In 1867, Cooke married Mary Frances Page and settled down at the former home of Daniel Morgan, Saratoga, near Boyce, Virginia, to become a marginally prosperous farmer and gardener as well as an author. The Cookes had three children. To Cooke's great grief, Mary Frances died on January 15, 1878.

Historian Emory M. Thomas wrote: "John Esten Cooke used and embellished his in-law's fame in a series of stories and novels that made Cooke famous. He never knew that Stuart thought him an enormous bore." In 1869 and 1870, Cooke published a trilogy of Civil War novels: Hilt to Hilt: Days and Nights on the Banks of the Shenandoah in the Autumn of 1864; Mohun: or, The Last Days of Lee and His Paladins: Final Memoirs Of A Staff Officer Serving In Virginia. From The Mss. Of Colonel Surry, Of Eagle's Nest; and Hammer and Rapier. His 1870 The Heir of Gaymount was published by John H. Van Evrie, who has been described as America's "first professional racist" and found Cooke to be a useful ally in his efforts to forward white supremacy by publishing relevant novels and poetry.

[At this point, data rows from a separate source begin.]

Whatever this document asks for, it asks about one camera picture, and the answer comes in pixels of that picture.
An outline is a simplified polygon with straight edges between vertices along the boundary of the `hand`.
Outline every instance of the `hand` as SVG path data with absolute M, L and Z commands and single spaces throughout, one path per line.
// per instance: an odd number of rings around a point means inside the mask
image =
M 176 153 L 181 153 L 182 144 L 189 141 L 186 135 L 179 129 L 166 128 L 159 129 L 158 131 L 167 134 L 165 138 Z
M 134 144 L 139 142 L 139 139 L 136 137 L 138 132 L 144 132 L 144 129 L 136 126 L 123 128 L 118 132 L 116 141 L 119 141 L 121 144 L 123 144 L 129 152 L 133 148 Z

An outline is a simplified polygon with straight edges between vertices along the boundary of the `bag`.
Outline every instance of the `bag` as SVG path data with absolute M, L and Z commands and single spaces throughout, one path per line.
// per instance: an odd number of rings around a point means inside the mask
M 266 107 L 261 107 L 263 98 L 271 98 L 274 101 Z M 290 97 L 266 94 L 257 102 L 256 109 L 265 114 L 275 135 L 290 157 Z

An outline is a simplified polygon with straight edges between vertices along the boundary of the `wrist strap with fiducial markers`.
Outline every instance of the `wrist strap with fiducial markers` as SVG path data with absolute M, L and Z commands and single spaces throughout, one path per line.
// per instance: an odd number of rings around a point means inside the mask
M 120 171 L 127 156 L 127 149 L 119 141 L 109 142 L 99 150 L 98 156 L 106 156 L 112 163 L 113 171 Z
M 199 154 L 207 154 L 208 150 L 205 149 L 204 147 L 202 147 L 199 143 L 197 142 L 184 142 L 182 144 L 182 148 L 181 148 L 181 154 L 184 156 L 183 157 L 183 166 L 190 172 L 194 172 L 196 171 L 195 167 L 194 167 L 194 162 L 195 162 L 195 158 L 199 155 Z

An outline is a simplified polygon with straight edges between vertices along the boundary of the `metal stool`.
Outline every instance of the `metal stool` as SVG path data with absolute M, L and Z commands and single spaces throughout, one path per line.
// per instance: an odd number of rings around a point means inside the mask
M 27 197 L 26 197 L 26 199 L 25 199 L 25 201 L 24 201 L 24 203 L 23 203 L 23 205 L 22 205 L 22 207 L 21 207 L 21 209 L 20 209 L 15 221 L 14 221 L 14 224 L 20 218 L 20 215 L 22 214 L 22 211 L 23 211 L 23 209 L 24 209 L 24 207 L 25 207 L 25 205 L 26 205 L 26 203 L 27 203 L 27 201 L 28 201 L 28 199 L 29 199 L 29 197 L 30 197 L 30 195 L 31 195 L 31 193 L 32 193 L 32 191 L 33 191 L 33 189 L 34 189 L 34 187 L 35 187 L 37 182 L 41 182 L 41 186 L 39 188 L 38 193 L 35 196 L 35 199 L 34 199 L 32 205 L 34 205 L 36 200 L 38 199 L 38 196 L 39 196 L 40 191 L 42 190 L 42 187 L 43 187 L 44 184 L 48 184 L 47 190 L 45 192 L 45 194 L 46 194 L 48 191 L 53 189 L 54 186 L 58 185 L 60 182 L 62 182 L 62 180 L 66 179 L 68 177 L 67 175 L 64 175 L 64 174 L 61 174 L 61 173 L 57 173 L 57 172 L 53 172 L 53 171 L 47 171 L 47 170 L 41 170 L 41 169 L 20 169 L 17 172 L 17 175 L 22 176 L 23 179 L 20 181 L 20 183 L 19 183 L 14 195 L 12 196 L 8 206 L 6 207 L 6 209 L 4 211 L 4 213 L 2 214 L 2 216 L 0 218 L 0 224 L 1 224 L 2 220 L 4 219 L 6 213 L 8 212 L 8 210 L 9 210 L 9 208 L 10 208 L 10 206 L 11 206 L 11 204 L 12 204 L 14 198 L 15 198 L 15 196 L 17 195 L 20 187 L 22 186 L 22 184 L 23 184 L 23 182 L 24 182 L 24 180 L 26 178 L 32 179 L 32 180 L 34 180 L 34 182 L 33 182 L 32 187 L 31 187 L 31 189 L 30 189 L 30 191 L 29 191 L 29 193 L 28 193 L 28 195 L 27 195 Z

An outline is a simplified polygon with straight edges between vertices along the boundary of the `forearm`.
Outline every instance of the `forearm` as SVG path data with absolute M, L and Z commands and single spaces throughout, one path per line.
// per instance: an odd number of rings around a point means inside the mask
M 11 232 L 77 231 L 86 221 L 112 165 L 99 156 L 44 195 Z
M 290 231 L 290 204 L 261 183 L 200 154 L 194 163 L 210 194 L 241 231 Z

Even before the end of the war, in 1863, Cooke wrote the first of several popular biographies, Stonewall Jackson: A Military Biography, published in 1876, for which he received some contemporary criticism for the errors in the book. He earlier published a novel on Jackson, Surry of Eagle's Nest (1866). His later efforts at biography, such as a biography of Robert E. Lee and officers that he had personally known, were considered more accurate than his early Jackson biography. In his declining years, his works showed the same style that he had used earlier in life, not showing any growth or development.

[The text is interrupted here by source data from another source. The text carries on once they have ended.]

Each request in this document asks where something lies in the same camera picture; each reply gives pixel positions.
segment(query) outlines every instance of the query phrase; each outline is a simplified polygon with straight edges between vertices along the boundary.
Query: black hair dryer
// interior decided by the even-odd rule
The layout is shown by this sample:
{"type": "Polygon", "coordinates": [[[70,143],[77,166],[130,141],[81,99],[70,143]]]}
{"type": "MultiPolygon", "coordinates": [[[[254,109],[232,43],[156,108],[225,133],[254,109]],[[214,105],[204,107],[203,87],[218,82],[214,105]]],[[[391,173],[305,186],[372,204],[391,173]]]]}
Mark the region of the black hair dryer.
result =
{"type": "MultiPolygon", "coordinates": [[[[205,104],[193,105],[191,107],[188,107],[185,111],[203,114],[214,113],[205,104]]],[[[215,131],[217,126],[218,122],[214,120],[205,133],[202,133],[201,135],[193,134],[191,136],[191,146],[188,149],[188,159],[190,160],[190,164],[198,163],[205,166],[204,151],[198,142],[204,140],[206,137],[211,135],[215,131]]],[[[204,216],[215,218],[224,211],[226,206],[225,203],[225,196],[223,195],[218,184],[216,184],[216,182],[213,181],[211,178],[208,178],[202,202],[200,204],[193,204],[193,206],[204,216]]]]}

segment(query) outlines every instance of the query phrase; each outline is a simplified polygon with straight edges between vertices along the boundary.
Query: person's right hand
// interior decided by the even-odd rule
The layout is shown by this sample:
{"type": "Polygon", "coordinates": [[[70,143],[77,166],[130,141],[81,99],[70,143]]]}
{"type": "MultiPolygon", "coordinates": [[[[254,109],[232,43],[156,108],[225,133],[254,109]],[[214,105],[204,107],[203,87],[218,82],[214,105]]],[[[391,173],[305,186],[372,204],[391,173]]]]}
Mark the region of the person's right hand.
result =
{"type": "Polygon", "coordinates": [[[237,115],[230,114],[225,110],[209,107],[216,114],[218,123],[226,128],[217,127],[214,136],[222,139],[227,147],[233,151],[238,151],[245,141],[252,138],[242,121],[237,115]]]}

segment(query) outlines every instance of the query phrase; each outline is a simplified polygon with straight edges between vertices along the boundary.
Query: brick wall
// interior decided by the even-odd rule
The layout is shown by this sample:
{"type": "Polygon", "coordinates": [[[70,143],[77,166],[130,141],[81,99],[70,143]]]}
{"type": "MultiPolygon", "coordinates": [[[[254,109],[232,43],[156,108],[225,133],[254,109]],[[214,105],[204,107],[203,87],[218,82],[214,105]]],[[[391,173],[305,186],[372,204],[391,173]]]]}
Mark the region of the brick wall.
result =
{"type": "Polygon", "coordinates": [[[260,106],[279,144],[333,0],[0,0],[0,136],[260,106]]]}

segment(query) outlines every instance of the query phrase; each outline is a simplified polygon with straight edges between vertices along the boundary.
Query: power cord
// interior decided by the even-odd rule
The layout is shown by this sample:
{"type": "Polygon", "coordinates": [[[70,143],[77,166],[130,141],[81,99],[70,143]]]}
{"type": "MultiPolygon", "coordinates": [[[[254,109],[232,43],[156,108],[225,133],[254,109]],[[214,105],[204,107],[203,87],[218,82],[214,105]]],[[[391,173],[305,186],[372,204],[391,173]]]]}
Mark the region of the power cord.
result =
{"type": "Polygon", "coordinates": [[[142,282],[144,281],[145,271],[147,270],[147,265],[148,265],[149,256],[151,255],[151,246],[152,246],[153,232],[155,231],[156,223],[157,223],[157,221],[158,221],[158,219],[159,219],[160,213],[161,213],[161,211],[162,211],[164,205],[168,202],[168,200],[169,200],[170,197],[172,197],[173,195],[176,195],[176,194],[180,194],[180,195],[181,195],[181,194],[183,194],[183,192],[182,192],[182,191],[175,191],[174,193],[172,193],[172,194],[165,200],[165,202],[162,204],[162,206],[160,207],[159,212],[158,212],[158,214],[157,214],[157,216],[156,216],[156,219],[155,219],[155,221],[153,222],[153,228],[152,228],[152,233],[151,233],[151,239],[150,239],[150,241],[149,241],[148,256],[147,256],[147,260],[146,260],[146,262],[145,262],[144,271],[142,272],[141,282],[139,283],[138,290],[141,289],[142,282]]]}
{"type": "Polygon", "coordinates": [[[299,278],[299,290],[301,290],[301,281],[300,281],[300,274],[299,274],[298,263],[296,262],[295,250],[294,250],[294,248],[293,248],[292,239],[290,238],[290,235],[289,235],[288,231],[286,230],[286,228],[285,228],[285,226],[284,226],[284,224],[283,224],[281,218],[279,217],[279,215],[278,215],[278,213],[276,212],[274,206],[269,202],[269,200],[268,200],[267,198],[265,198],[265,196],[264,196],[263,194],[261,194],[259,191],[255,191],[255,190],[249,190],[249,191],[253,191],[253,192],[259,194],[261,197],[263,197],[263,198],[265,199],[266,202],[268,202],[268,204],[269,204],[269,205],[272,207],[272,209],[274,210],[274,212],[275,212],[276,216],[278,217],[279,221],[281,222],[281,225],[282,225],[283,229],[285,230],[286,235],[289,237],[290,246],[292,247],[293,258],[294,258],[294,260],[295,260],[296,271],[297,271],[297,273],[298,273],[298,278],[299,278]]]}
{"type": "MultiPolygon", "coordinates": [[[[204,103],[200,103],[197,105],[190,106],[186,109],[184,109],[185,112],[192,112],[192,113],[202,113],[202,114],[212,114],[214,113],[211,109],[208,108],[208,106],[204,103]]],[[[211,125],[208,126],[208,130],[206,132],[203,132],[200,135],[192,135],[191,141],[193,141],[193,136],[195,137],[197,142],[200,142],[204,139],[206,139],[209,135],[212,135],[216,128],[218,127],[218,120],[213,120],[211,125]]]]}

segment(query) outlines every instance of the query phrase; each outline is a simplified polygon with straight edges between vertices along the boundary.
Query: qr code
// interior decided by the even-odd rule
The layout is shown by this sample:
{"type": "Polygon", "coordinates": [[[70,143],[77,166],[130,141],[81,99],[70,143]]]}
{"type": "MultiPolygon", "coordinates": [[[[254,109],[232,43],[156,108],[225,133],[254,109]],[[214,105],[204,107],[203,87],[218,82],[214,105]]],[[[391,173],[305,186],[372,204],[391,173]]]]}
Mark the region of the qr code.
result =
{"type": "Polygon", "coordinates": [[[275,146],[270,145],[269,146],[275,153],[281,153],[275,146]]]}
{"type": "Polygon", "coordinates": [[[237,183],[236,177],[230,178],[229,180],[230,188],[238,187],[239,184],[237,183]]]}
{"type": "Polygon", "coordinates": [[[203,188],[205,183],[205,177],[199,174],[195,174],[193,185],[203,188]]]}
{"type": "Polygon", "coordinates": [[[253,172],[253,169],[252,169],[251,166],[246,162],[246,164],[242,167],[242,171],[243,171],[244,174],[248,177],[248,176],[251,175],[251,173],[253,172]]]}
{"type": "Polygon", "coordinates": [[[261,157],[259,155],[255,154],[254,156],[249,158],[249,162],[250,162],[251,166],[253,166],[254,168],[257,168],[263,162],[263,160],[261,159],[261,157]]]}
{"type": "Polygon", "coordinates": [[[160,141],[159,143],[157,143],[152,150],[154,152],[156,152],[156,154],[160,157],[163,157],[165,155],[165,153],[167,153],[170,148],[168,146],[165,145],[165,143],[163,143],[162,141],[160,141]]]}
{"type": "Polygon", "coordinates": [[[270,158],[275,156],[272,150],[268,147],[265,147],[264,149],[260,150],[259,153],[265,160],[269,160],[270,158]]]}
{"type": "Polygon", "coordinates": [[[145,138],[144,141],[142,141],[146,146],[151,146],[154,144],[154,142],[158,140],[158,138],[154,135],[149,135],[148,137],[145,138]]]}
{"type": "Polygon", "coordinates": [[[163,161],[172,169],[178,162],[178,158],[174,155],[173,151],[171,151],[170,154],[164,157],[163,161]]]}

John Esten Cooke died of typhoid fever at his home, "The Briars," on September 27, 1886. Cooke was buried in Old Chapel Cemetery in Millwood, Virginia.

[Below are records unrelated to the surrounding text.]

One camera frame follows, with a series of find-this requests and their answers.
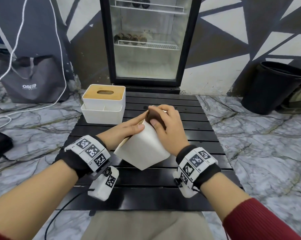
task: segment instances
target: black slatted tabletop
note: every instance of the black slatted tabletop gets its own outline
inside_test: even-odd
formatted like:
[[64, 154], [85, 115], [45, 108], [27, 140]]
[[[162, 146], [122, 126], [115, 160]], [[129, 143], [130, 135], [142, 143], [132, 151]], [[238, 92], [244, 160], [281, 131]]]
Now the black slatted tabletop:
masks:
[[[196, 96], [126, 92], [126, 108], [124, 121], [134, 118], [149, 105], [169, 104], [179, 112], [186, 136], [193, 145], [205, 148], [215, 157], [222, 173], [242, 188], [233, 169], [229, 166], [224, 150], [221, 147], [212, 126], [210, 125]], [[84, 135], [97, 135], [114, 125], [88, 124], [83, 116], [80, 117], [70, 133], [63, 147], [76, 141]], [[62, 157], [64, 150], [60, 150], [57, 157]], [[114, 189], [105, 202], [88, 196], [86, 193], [70, 203], [68, 210], [172, 210], [172, 211], [212, 211], [207, 199], [197, 194], [190, 199], [182, 196], [174, 183], [173, 171], [177, 168], [174, 156], [161, 161], [148, 169], [140, 171], [133, 165], [122, 160], [110, 152], [112, 166], [119, 170], [119, 178]], [[92, 183], [89, 177], [81, 178], [64, 198], [59, 208], [76, 194], [87, 190]]]

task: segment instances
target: bag handle
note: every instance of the bag handle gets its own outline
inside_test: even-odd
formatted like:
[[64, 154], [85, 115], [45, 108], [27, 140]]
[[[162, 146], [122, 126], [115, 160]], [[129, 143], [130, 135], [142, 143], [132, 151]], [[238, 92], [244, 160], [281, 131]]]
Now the bag handle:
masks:
[[12, 66], [12, 70], [22, 79], [30, 79], [33, 76], [33, 69], [34, 69], [34, 58], [30, 58], [30, 74], [28, 77], [21, 76]]

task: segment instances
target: white plastic container
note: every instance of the white plastic container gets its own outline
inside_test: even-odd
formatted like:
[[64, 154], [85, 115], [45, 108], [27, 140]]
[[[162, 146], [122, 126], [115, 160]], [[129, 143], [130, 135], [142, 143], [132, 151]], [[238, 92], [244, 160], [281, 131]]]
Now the white plastic container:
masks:
[[149, 168], [170, 156], [170, 153], [161, 144], [152, 125], [145, 120], [142, 124], [145, 125], [145, 129], [124, 139], [114, 152], [115, 155], [139, 170]]
[[126, 105], [126, 88], [92, 84], [83, 95], [81, 106], [89, 124], [118, 125], [122, 122]]

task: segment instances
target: black refrigerator frame
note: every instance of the black refrigerator frame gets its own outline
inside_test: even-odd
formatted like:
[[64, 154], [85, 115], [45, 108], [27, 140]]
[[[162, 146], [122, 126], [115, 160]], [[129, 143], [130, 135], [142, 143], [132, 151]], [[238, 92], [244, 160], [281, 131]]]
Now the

==John Esten Cooke Fiction Award==
The John Esten Cooke Fiction Award is given "annually to encourage writers of fiction to portray characters and events dealing with the Civil War, Confederate heritage, or Southern history in a historically accurate fashion." The $1,000 grant and award competition, open to book-length works, is judged on "effectiveness of research, accuracy of statement, and excellence of style." The Cooke Fiction Award is one of three literary prizes given annually by the Military Order of the Stars and Bars.